Bologna

Without Presence, Absolutely Nothing


On March 27, 1999, two months before he died in an automobile accident, our very dear friend Enzo Piccinini met with a group of health workers in Rimini, Italy. These are some notes from
his talk


Only when you don’t love anything can things pass you by without leaving a trace, but because of the mere fact that they exist, they are already a big question. The real problem is whether you love or not, whether you go around with your face trained on your stomach or look at reality as a continuing discovery of something that is not yours. This is true for everybody, whether you are at home cooking at the stove or cleaning up the yard, or are in the operating room. Those who decide to love make the difference, but loving in this case is stripped of every sentimental characteristic: it is the affirmation of the other, pure and simple.
From this point of view, what has to change in our specific profession–in which relationships are confused often with a certain kind of heavy familiarity–is important. This heavy familiarity is not love, it is not humanity. Loving is, above all, a judgment and a profound bond; it is feeling that the other has something to do with you, and that what you do has to do with the other. The person you have in front of you is a whole person, not a “piece” to be dealt with. This is why our job is not solely a problem of technique. In fact, it has been proven by now that the psychological state of the patient, whoever he or she is, is decisive in the healing process from 30% to 40%, and in some cases even 50%. Why? Because man is a unit, and medicine is not only technique. Overall consideration is decisive in the relationship.
There is no reality without a meaning, because there is no reality without the Mystery. I did not make reality and it cannot be justified only with the detail that I see. There is something greater than me and you, which is mysteriously present, and responding to which there is truly what is.
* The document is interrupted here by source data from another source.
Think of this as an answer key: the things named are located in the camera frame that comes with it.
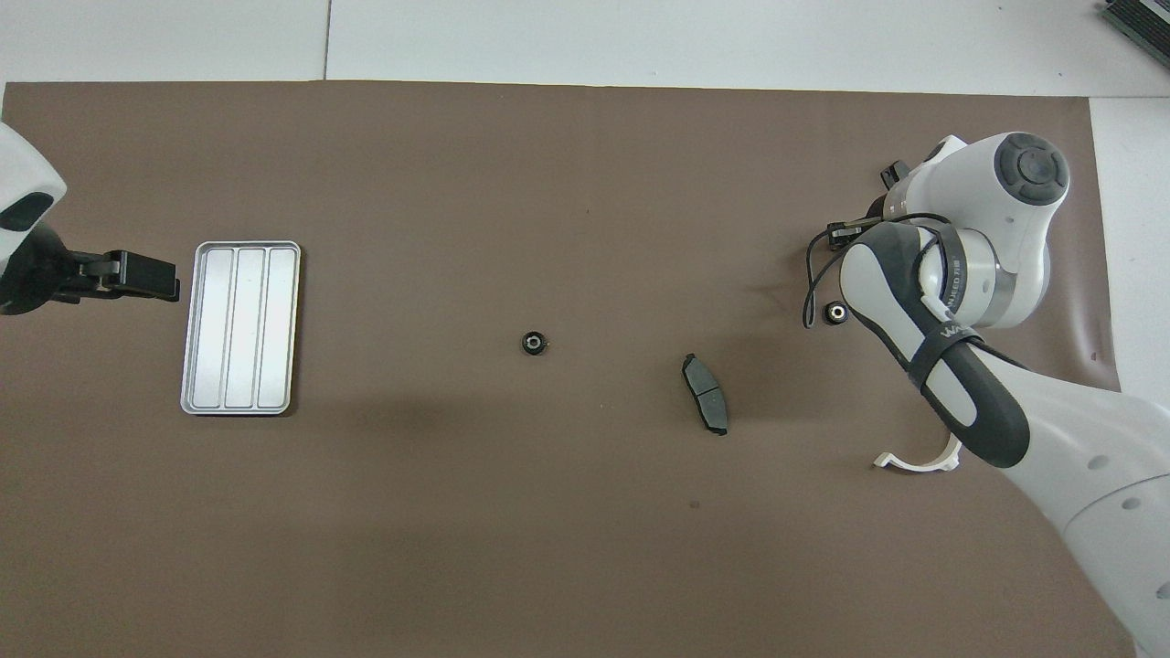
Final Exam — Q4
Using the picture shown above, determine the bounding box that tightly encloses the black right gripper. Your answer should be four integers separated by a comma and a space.
827, 194, 892, 249

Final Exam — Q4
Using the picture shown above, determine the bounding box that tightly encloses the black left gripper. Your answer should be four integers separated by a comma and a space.
0, 222, 181, 316

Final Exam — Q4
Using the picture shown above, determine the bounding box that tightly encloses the silver metal tray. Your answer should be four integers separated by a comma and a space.
180, 240, 303, 417

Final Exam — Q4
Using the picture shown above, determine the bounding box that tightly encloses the thin dark grey brake pad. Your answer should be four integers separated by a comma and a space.
681, 352, 730, 437

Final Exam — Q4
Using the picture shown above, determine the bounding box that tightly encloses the brown table mat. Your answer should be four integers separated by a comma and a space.
0, 80, 1151, 658

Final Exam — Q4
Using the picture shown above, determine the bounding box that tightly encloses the grey ribbed device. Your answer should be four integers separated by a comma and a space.
1101, 0, 1170, 47

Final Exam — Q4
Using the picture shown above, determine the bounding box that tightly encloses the white curved plastic bracket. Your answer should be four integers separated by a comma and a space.
873, 434, 963, 473

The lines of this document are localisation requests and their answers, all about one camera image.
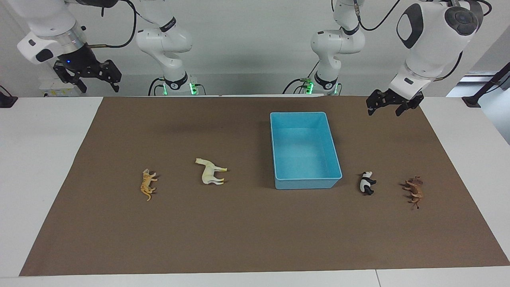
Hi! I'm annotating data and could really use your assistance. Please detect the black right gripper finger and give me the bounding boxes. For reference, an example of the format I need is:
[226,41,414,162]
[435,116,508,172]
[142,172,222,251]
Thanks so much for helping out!
[53,63,88,94]
[99,59,122,93]

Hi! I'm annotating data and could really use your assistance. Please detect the black and white panda toy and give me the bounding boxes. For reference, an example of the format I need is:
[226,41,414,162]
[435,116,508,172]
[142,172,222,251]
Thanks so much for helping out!
[359,171,377,196]

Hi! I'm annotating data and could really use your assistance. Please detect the brown animal toy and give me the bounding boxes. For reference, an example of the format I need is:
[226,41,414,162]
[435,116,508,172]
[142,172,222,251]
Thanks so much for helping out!
[401,176,424,210]

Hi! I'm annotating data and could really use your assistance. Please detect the orange striped tiger toy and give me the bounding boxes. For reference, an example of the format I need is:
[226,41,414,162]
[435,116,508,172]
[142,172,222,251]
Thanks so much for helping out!
[140,169,158,201]

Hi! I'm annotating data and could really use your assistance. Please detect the cream white horse toy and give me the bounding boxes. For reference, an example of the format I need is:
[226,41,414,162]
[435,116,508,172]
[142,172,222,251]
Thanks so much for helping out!
[195,158,228,185]

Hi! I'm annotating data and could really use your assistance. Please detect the light blue storage box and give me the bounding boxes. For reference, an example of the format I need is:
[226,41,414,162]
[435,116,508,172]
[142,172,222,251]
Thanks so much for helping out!
[270,111,343,190]

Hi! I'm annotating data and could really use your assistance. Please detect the brown paper table mat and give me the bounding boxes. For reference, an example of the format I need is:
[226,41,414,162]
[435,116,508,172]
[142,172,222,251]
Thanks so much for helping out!
[19,96,510,277]

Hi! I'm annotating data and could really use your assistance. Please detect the black base cable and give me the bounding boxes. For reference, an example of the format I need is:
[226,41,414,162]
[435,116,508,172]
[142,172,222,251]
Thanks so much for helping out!
[282,60,321,95]
[148,77,165,96]

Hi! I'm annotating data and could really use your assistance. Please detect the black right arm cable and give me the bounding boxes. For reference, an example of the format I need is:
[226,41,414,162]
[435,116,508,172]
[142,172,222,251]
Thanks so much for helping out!
[86,0,138,49]

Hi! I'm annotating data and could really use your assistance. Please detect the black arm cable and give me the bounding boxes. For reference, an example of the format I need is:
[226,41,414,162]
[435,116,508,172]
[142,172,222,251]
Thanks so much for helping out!
[86,0,138,49]
[353,0,403,32]

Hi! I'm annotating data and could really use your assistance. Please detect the black clamp mount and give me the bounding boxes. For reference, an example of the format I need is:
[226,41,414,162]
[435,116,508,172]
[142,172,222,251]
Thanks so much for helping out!
[462,63,510,107]
[0,85,19,108]

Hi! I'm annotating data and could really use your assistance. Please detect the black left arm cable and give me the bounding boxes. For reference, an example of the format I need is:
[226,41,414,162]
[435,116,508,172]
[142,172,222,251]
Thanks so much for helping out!
[353,0,403,32]

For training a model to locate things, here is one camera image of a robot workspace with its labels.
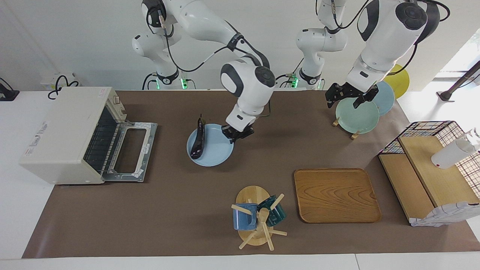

If not, there is only what you feel, what suits you, and what you have decided. In the insert on work (Tracce, no 11, December 1998), Fr Giussani is fantastic: he does not explain work, but tells what its fundamental condition is: he speaks of work as the ideal aspect of love for Christ. This poses the question: by working, to whom do you answer, to whom and to what? Certainly, you answer to your boss, but, in the end, the answer is to something because of which everything exists, because of which everything is worthy of respect and time. Without the Presence, there is nothing, absolutely nothing. Not even your wife is present without the Mystery. Usually, for us, she is present because you perceive her; when you don’t perceive, she’s no longer there. On the contrary, if the Presence is there, your wife is there even if you don’t perceive her, even if she doesn’t suit you any more. This is how life is. This is the problem; if you take this away, only instinctive relating to each other exists.
Therefore, either we reason like everybody else or we change. What we have encountered teaches us that the Mystery exists in reality, and this determines the impact we have on our work and our relationship with reality. Then we understand what it means to pray and what community means.
Do you remember the line, “Love those who say to others, ‘You cannot die,’”? Loving means affirming the other, that is, telling the other that he has to live, affirming his destiny, where he comes from and where he is going. The relationship between husband and wife is emblematic, in this sense: they are two freedoms that have to be complete and definitive; the terms of the relationship cannot be the idea that my freedom ends where yours starts. Marriage is affirming what really keeps us together: the event of destiny. Why are we together? Because we have understood that with all our love for each other, the guarantee of the horizon of desire that we have in our hearts needed something else, and we have called Christ to be the witness of our love. We have to change our mentality; otherwise, we are content with reasoning like everybody else does. What does it mean that we start from a different mentality?
First of all, it is necessary to acknowledge that different is not something we think, but something that happens: there is something that comes up, unforeseen. The different for us is an event; it is not a thought, nor is it a way of behaving. We do not have a certain handbook of rules of good behavior in the family (or on the job or elsewhere). This is not in the balance. The different for us–because of which we never give up–is that something extraordinary has happened: God became Christ, and this occurred in an existentially accessible thing that is called “encounter.”
It is a shock that happens in life. To the extent that we give it a home, this change expands and takes everything over viscerally, all the way to the very details, to the use of everything. How is this giving a home to something that happened documented in experience? In the fact that I become myself by following Another. Then the problem is no longer whether we make a mistake or not, but obedience, which gives a viewpoint also on error. Existentially, this is a journey, which makes the new man not someone who never makes a mistake; the new man is not the capable man, equal to the task.
For all this, one needs courage that he cannot muster up by himself. Every time I have gone to Fr Giussani to ask his advice on certain professional attitudes of mine, I never asked him to tell me what I should do, but to console me in the fact that I had to decide. If there is no consolation, one gets desperate. This is why we are together, in order to sustain each other in our daily battle.
All the work today is to make us participate in this undeserved life, and this begins to take a bit of affection in our life, but where is it that our life puts everything at stake? In the environment. It is clear that the environment is everything, but there is a point in the environment that either exists so that you can get money or exists for something else. Let’s start thinking about that.